### Your task
Return the full listing, keeping every line exactly as it is.

### Supplied material
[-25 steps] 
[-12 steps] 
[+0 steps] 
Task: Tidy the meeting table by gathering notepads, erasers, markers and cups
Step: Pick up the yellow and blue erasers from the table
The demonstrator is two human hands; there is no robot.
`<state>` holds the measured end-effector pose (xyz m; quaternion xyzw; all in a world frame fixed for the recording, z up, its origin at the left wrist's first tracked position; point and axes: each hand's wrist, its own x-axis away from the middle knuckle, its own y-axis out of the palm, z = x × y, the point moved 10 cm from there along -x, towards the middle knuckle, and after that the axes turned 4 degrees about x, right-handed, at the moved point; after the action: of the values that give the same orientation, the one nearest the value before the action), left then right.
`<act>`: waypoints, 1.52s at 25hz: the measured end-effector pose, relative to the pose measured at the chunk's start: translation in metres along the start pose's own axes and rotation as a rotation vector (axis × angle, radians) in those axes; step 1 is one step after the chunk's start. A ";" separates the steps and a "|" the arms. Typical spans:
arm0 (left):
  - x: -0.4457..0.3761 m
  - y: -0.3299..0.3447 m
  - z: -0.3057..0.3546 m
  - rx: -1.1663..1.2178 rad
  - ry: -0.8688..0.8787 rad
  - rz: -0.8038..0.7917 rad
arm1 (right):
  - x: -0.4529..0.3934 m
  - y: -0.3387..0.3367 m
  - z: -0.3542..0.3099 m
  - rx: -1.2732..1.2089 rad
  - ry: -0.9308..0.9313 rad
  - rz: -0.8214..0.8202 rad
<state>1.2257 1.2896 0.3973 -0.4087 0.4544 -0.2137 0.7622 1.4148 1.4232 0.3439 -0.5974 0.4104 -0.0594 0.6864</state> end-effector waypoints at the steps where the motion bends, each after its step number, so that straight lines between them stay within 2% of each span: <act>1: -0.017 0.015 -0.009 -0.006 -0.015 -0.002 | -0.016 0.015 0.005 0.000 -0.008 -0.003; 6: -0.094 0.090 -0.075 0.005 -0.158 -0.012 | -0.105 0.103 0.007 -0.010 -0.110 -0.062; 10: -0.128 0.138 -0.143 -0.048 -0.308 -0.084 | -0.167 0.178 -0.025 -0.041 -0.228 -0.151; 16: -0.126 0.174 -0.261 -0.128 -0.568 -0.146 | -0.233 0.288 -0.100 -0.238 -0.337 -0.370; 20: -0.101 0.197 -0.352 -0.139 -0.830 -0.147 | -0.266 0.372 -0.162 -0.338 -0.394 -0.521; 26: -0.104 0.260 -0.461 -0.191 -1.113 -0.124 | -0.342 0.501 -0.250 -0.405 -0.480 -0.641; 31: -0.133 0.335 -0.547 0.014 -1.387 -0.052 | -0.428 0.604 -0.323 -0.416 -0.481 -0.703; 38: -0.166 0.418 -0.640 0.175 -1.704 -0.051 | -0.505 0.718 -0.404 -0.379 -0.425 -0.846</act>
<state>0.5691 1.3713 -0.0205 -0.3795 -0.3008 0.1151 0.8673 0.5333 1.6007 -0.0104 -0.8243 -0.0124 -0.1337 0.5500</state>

### Solution to this exercise
[-25 steps] 
[-12 steps] 
[+0 steps] 
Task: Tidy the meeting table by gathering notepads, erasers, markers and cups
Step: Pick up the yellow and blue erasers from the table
The demonstrator is two human hands; there is no robot.
`<state>` holds the measured end-effector pose (xyz m; quaternion xyzw; all in a world frame fixed for the recording, z up, its origin at the left wrist's first tracked position; point and axes: each hand's wrist, its own x-axis away from the middle knuckle, its own y-axis out of the palm, z = x × y, the point moved 10 cm from there along -x, towards the middle knuckle, and after that the axes turned 4 degrees about x, right-handed, at the moved point; after the action: of the values that give the same orientation, the one nearest the value before the action), left then right.
`<act>`: waypoints, 1.52s at 25hz: the measured end-effector pose, relative to the pose measured at the chunk's start: translation in metres along the start pose's own axes and rotation as a rotation vector (axis × angle, radians) in those axes; step 1 is one step after the chunk's start. A ";" separates the steps and a "|" the arms. Typical spans:
arm0 (left):
  - x: -0.4457..0.3761 m
  - y: -0.3299..0.3447 m
  - z: -0.3057..0.3546 m
  - rx: -1.1663..1.2178 rad
  - ry: -0.8688..0.8787 rad
  - rz: -0.8038..0.7917 rad
arm1 (right):
  - x: -0.4529..0.3934 m
  - y: -0.3387..0.3367 m
  - z: -0.3542..0.3099 m
  - rx: -1.2732..1.2089 rad
  - ry: -0.9308..0.9313 rad
  - rz: -0.8214..0.8202 rad
<state>1.2257 1.2896 0.3973 -0.4087 0.4544 -0.2137 0.7622 1.4148 1.4232 0.3439 -0.5974 0.4104 -0.0594 0.6864</state> end-effector waypoints at the steps where the motion bends, each after its step number, so that straight lines between them stay within 2% of each span: <act>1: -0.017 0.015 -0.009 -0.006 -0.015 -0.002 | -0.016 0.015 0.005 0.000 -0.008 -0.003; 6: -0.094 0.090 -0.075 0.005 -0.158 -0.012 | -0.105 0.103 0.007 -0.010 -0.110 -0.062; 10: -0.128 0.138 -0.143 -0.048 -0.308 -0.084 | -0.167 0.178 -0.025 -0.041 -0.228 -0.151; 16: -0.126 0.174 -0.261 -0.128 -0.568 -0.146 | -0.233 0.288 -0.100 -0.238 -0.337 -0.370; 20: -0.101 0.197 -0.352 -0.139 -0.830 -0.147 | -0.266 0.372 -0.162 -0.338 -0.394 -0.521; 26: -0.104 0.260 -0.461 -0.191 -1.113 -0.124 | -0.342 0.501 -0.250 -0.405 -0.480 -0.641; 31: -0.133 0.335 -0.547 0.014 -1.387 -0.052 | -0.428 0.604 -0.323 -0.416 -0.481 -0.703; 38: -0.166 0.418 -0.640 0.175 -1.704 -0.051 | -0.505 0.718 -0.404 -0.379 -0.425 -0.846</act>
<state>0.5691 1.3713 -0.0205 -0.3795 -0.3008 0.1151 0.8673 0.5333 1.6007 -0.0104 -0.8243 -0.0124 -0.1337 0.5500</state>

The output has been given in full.